The First Clinical Medical College, Guangzhou University of Chinese Medicine, Guangzhou, Guangdong, P.R. China.
Department of Radiology, The First Affiliated Hospital, Guangzhou University of Chinese Medicine, Guangzhou, Guangdong, P.R. China.
Brain Behav. 2022 Oct;12(10):e2746. doi: 10.1002/brb3.2746. Epub 2022 Sep 4.
Neurodegenerative processes are widespread in the brains of type 2 diabetes mellitus (T2DM) patients; gaps remain to exist in the current knowledge of the associated gray matter (GM) microstructural alterations.
A cross-sectional study was conducted to investigate alterations in GM microarchitecture in T2DM patients by diffusion tensor imaging and neurite orientation dispersion and density imaging (NODDI). Seventy-eight T2DM patients and seventy-four age-, sex-, and education level-matched healthy controls (HCs) without cognitive impairment were recruited. Cortical macrostructure and GM microstructure were assessed by surface-based analysis and GM-based spatial statistics (GBSS), respectively. Machine learning models were trained to evaluate the diagnostic values of cortical intracellular volume fraction (ICVF) for the classification of T2DM versus HCs.

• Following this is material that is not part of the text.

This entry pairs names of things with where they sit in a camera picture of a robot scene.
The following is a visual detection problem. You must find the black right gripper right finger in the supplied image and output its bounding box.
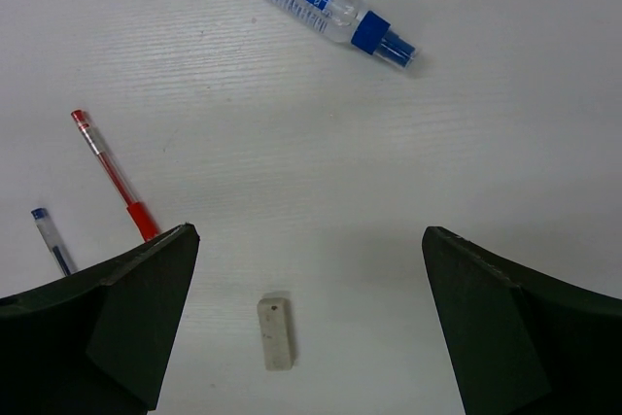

There were no differences in cortical thickness or area between the groups. GBSS analysis revealed similar GM microstructural patterns of significantly decreased fractional anisotropy, increased mean diffusivity and radial diffusivity in T2DM patients involving the frontal and parietal lobes, and significantly lower ICVF values were observed in nearly all brain regions of T2DM patients. A support vector machine model with a linear kernel was trained to realize the T2DM versus HC classification and exhibited the highest performance among the trained models, achieving an accuracy of 74% and an area under the curve of 83%.
NODDI may help to probe the widespread GM neuritic density loss in T2DM patients occurs before measurable macrostructural alterations. The cortical ICVF values may provide valuable diagnostic information regarding the early GM microstructural alterations in T2DM.
2 型糖尿病(T2DM)患者的大脑中存在广泛的神经退行性过程;目前对于相关灰质(GM)微观结构改变的认识仍存在空白。
进行了一项横断面研究,通过弥散张量成像和神经丝取向分散和密度成像(NODDI)来研究 T2DM 患者的 GM 微观结构改变。招募了 78 名 T2DM 患者和 74 名年龄、性别和教育程度匹配的无认知障碍的健康对照者(HCs)。通过基于表面的分析和基于 GM 的空间统计学(GBSS)分别评估皮质宏观结构和 GM 微观结构。训练机器学习模型以评估皮质细胞内容积分数(ICVF)对 T2DM 与 HCs 分类的诊断价值。
两组之间的皮质厚度或面积没有差异。GBSS 分析显示,T2DM 患者的 GM 微观结构模式相似,表现为额顶叶区域的各向异性分数降低、平均弥散度和径向弥散度增加,并且 T2DM 患者的几乎所有脑区的 ICVF 值均较低。使用线性核的支持向量机模型被训练来实现 T2DM 与 HCs 的分类,在训练模型中表现出最高的性能,准确率为 74%,曲线下面积为 83%。
NODDI 可能有助于探究 T2DM 患者广泛的 GM 神经纤维密度丢失发生在可测量的宏观结构改变之前。皮质 ICVF 值可能为 T2DM 患者的 GM 微观结构早期改变提供有价值的诊断信息。